PHILADELPHIA— The respective national party conventions in Philadelphia and Cleveland provided a stark contrast between the state of each major party’s campaign tactics and infrastructure.
Cleveland, while a welcoming host city and an efficiently organized event, offered an inconsistent program devoid of the usual flourishes consistent with professionally produced conventions.
Philadelphia, meanwhile, was a shining display of modern campaigning. From the slick videos to the tightly organized themes to the choreography of speakers to the large American flags distributed to the crowd on Thursday night ahead of retired Gen. John Allen’s speech, it couldn’t have been a sharper contrast with the Republicans’ confab. In fact, it wasn’t just the imagery of the event. The Clinton campaign clearly organized aggressively around their convention
Early on Thursday night, Marlon Marshall, the Clinton campaign’s states and political engagement director, lead attendees on a tour of watch parties from Colorado, Wisconsin and Virginia. He asked supporters to text in “win” to the campaign’s number, a request that was later repeated with the same number but with “jobs,” possibly to segment the SMS list.

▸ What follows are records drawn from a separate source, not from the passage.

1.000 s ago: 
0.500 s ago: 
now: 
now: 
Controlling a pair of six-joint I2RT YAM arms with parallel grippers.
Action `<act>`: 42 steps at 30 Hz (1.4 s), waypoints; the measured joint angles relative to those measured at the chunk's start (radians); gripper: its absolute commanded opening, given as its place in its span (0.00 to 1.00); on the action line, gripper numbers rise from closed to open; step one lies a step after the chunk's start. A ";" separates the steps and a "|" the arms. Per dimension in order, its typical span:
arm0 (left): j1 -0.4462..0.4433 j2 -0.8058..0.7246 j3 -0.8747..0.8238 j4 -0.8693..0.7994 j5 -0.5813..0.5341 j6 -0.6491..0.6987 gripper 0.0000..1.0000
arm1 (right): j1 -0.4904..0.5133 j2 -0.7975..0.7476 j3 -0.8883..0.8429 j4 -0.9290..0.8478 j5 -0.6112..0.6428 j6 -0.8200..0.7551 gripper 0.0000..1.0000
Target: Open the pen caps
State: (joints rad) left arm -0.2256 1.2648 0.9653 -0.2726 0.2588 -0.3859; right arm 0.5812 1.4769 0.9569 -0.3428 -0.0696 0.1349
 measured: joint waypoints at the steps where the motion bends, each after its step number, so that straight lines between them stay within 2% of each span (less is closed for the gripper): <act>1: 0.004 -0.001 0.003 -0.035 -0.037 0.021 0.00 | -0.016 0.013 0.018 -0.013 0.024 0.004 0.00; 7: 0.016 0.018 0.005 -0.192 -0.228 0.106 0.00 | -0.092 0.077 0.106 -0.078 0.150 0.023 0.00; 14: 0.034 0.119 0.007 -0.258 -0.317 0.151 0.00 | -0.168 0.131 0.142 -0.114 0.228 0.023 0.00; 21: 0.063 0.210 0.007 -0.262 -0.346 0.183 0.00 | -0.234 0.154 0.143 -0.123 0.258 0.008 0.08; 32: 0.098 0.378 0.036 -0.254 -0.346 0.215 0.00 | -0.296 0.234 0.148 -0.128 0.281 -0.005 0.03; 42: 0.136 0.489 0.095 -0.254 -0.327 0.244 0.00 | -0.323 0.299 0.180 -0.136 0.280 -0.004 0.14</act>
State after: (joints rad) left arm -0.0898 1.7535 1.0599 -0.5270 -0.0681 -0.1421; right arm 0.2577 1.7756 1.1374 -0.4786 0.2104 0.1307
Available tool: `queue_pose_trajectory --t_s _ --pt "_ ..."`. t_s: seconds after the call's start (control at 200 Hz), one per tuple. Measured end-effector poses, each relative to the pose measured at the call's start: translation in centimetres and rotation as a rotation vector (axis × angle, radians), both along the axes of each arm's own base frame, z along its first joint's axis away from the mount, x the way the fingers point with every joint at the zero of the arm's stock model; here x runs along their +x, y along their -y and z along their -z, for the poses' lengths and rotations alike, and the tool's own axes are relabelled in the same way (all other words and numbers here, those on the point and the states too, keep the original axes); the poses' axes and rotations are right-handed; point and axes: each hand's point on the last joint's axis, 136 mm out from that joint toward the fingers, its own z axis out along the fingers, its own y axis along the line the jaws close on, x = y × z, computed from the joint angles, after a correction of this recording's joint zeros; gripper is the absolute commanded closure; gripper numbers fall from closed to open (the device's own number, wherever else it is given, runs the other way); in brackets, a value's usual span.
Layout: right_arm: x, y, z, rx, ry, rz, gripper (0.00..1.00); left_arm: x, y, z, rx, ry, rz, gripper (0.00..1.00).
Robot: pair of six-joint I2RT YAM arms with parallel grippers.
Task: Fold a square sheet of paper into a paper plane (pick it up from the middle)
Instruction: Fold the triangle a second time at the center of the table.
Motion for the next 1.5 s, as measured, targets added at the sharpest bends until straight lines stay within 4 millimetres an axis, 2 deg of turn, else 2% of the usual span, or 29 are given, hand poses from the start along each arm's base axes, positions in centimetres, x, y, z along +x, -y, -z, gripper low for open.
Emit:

Later, actor Chloe Grace Moritz highlighted iwillvote.com, a site the tells voters’ their registration status and helps them get on the rolls.
The public outreach wasn’t as sophisticated at the Republican National Convention. Instead, the biggest takeaway was Trump doubling down on his earned-media strategy. During his acceptance speech, he went on for a total of 74 minutes.
Democratic strategist David Axelrod argued that Trump carrying that strategy into the general would improve Clinton’s chances. “He’s the ultimate media candidate, but he doesn’t have a clue how modern campaigns are run,” Axelrod, who now heads the University of Chicago’s Institute of Politics, said Thursday at a panel in Philadelphia hosted by The Atlantic. “Media and message get you want down the field, but the field goal team is data-driven voter contact and he doesn’t have that.”
In a close contest, he added, “she’s going to have an advantage.”
The speeches and videos at the Democratic National Convention created a seamless narrative of succession from the Obama administration to Clinton. But tension between Clinton and Sanders supporters simmered while that narrative played out on stage and screen. Clinton tried personally to heal the rift by saluting her formal rival early in her acceptance speech.
“You put economic and social justice issues front and center where they belong,” she said. “I heard you. Your cause is our cause.”
Clinton had barely got those words out when people started holding up anti-TPP signs and calling back at her. They were soon drowned out by cheers.
But away from the Wells Fargo Center, the Sanders-Clinton divide was clearer to see. In fact, one of the most heated exchanges of all the programming between the two conventions took place Thursday afternoon between former Clinton pollster Mark Penn, Jeff Weaver, Sanders campaign manager, and Stephanie Taylor, co-founder of the Progressive Change Campaign Committee.
Penn made a full-throated defense of the global economy. Pointing to Uber as a creator of some of the jobs of the future.
“Let’s understand what kind of country we have, how it’s changing and how it’s moving into the future,” he said.
Lee Saunders, president of American Federation of State, County and Municipal Employees, derided the gig economy Penn praised. “We can’t organize those workers,” he said, gruffly.
Later, Penn dismissed the idea of factory jobs come back to the United States and noted that almost two thirds of Americans now have a college degree. “We have to put them to work,” Penn said. “They’re not going to go to work in factories.”
Weaver shook his head at Penn and dubbed his comments a “pro-corporate dog whistle.”
He said Sanders supporters wanted to stop corporations from pumping products into the U.S. market “produced with slave labor.”
“We’ve got to stand with working families,” he said. “I think what we learned out there’s a lot of work to be done to re-establish [the Democratic Party’s] credibility with white, working class voters.”
Weaver hinted that Sanders, who is laying the groundwork for his post-2016 organization, may start playing in future primaries up and down the ballot. He said that Democrats need to reorientate the party away from a “corporate affiliation” and toward the grassroots.
“Room has got to be made for those people,” he said.
Taylor, meanwhile, took direct aim at the Clinton campaign, suggesting that despite all the niceties in Philadelphia the party’s divisions are still hiding under a thin veneer.
“I think that there’s a very fragile trust right now between progressives and the Clinton-Kaine ticket,” said Taylor. “There’s not that foundation there. People are waiting to see if they’ll go out and offer this full-throated advocacy of the issues we care about.”
Taylor and other Sanders supporters are clearly anti-free trade. That position has appeal even with allies of Clinton. Saunders, the AFSCME boss, said his union backed the now-Democratic nominee in the primary, but wouldn’t accept “baby steps” on their policy agenda.
“People want to see real change,” he said. “It’s all about priority. Are going to continue to support [policies] that help the point-five percent of this population? We are not against trade. But when trade negatively impacts on working families, then something is wrong.”